Abstract
Nephrotoxicity is one common side effect of the first line anti-leishmanial treatment, liposomal amphotericin B. Amphotericin B targets ergosterol, so one approach to reducing dose and side effects could be improving the access of the drug to its target. While the surface exposure of ergosterol in Leishmania is unknown, sterols in mammalian cells can be sheltered from sterol-binding agents by membrane components, including sphingolipids. Here, we tested the ability of the Leishmania major sphingolipids inositol phosphorylceramide (IPC), and ceramide to shelter ergosterol by preventing binding and cytotoxicity of the sterol-binding toxins streptolysin O and perfringolysin O using flow cytometry. In contrast to mammalian systems, Leishmania sphingolipids did not preclude toxin binding to sterols in the membrane. However, IPC interfered with cytotoxicity. Ceramide reduced perfringolysin O, but not streptolysin O, cytotoxicity in cells. Ceramide sensing was controlled by the toxin L3 loop. Ceramide was sufficient to protect L. major promastigotes from amphotericin B. These findings suggest that L. major offers a genetically tractable model organism for understanding toxin-membrane interactions. Furthermore, our findings suggest targeting ceramide may enhance the efficacy of ergosterol-targeting anti-leishmanial drugs.

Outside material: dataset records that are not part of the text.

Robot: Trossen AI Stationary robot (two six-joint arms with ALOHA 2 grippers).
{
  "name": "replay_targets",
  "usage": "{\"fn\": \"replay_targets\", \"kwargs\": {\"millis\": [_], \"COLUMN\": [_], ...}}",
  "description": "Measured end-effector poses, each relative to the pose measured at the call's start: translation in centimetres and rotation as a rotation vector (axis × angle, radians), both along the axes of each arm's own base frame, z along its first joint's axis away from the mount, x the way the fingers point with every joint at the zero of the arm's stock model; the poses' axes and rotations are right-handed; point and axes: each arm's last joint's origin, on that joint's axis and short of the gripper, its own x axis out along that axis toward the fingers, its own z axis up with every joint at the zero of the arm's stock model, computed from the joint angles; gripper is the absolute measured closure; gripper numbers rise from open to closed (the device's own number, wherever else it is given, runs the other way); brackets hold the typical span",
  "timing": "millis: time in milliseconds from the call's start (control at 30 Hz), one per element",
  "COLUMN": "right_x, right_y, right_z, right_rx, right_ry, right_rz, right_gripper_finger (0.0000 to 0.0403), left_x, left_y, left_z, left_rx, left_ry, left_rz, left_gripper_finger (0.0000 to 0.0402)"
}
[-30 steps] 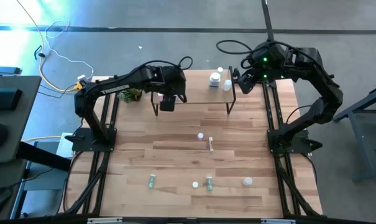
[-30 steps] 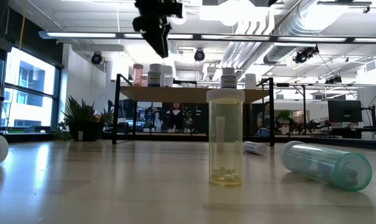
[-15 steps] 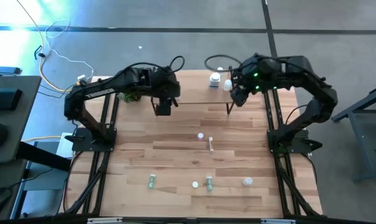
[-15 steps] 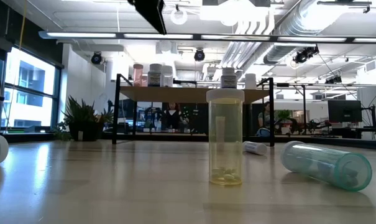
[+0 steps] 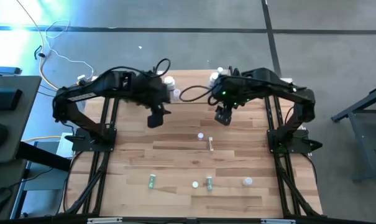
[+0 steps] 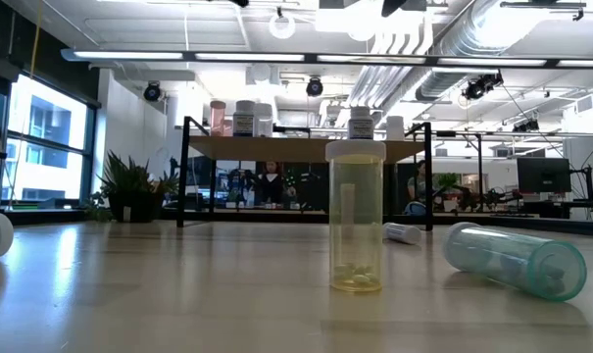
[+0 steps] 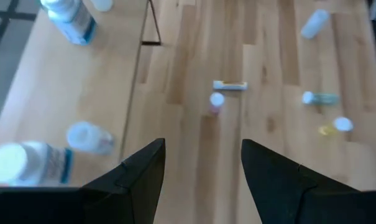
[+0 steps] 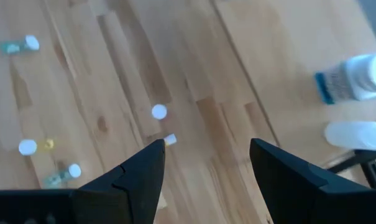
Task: Pick and place medicine bottles onto shelf by color
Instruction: Put the yellow pill bottle on the shelf
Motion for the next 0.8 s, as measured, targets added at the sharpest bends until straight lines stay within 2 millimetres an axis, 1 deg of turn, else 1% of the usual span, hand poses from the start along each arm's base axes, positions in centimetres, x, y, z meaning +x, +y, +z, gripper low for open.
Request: {"fn": "replay_targets", "kwargs": {"millis": [100,200,333,467,567,700,800], "right_x": [0.4,0.4,0.4,0.4,0.3,0.0,-0.1], "right_y": [0.5,1.2,2.5,4.4,5.7,7.0,8.0], "right_z": [-0.3,-0.3,-0.3,-0.4,-1.7,-4.3,-6.1], "right_rx": [-0.007,-0.012,-0.03,-0.03,-0.023,-0.015,0.011], "right_ry": [0.015,0.016,0.016,0.016,0.055,0.11,0.093], "right_rz": [0.041,0.075,0.108,0.169,0.194,0.212,0.234], "right_gripper_finger": [0.0176,0.0176,0.0176,0.0176,0.0176,0.0176,0.0176], "left_x": [-1.1,-1.9,-3.1,-3.9,-4.0,-4.1,-4.0], "left_y": [-1.0,-1.8,-2.8,-3.6,-4.2,-4.9,-5.4], "left_z": [0.5,0.4,-0.1,-1.4,-2.2,-3.3,-4.3], "left_rx": [-0.031,-0.058,-0.043,-0.019,-0.028,-0.047,-0.045], "left_ry": [-0.015,-0.024,-0.02,-0.019,-0.042,-0.032,-0.004], "left_rz": [0.013,0.028,0.087,0.151,0.168,0.179,0.188], "left_gripper_finger": [0.02,0.02,0.02,0.02,0.02,0.02,0.02]}}
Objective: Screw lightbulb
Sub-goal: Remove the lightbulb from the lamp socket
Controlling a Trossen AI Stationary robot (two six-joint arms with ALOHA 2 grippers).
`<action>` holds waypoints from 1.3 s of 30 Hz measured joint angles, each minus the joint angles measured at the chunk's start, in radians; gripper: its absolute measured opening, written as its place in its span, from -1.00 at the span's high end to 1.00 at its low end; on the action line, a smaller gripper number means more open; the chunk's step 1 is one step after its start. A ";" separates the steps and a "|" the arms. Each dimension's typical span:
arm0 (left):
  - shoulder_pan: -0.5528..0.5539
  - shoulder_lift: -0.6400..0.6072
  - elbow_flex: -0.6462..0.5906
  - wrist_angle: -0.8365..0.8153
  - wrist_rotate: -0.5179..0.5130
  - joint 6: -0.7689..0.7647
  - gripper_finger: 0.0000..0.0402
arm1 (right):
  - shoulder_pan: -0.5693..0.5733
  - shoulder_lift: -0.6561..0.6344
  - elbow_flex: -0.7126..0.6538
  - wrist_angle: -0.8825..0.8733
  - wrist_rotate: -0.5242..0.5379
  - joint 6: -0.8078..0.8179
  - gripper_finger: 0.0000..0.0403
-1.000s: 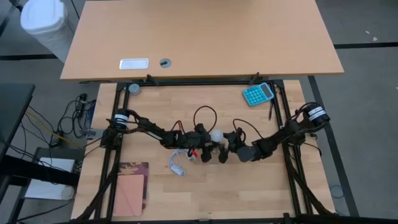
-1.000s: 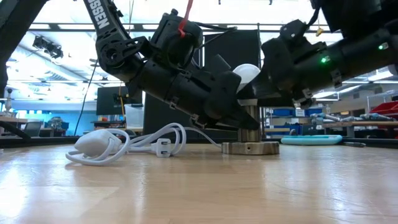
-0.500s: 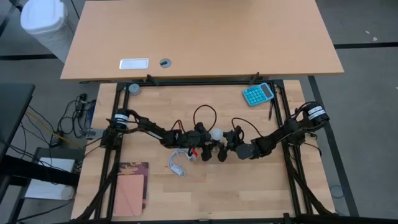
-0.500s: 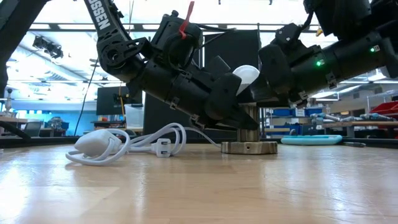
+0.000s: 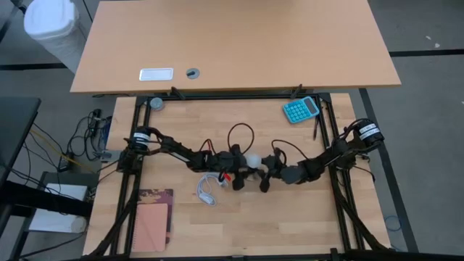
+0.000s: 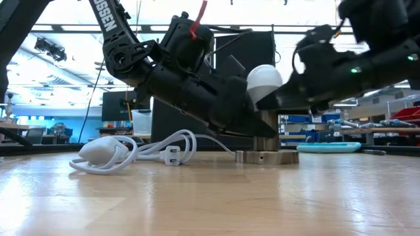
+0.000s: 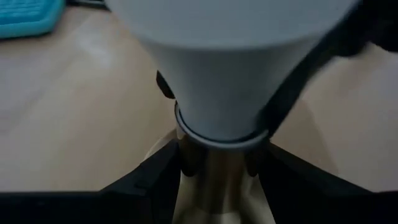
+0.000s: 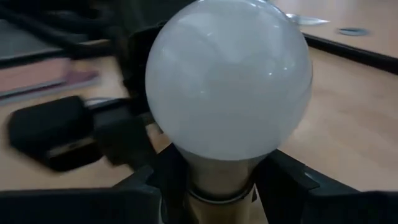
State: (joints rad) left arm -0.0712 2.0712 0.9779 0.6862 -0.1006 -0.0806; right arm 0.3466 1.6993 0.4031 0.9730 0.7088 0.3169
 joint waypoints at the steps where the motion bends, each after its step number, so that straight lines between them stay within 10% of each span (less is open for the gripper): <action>1: -0.001 0.000 0.000 0.003 0.021 0.011 -0.02 | 0.000 0.000 -0.026 0.053 -0.035 -0.018 0.19; 19: -0.004 0.002 -0.002 0.046 0.266 0.150 -0.02 | -0.276 0.003 -0.079 0.223 -0.979 -0.314 0.19; 33: -0.003 0.002 -0.002 0.028 0.167 0.073 -0.02 | -0.302 -0.022 -0.099 0.180 -0.873 -0.163 -0.33; 39: -0.004 0.001 -0.001 0.019 0.070 0.020 -0.02 | -0.177 -0.113 -0.143 0.111 -0.601 -0.152 -0.42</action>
State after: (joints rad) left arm -0.0753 2.0720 0.9771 0.7052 -0.0308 -0.0608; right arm 0.1692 1.5861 0.2599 1.0844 0.1080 0.1651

Author Summary Leishmaniasis is a neglected tropical disease with ~1.5-2 million new cases and ~70,000 deaths per year. One first-line treatment for leishmaniasis is liposomal amphotericin B, which is expensive and can damage the kidneys. One way to reduce cost and side effects is to reduce the needed dose by improving efficacy. In order to improve its efficacy, we need to learn how its target—ergosterol—is protected by other components of Leishmania. The human equivalent of ergosterol is protected by components called sphingolipids. We tested the ability of sphingolipids to protect ergosterol using pore-forming toxins. Pore-forming toxins need ergosterol to first bind and then kill Leishmania. Unlike human cells, toxins bound to ergosterol—indicating that they had access—even when sphingolipids were present. However, sphingolipids prevented the toxins from killing the cells, and provided protection from amphotericin B. These data reveal that Leishmania organizes its sterol-protective components differently from humans. Further, we can use toxins and Leishmania as a system to understand the fundamental rules governing how sterol-protecting components are organized in the membrane. We can then use this information to help improve liposomal amphotericin B efficacy.
Competing Interest Statement
The authors have declared no competing interest.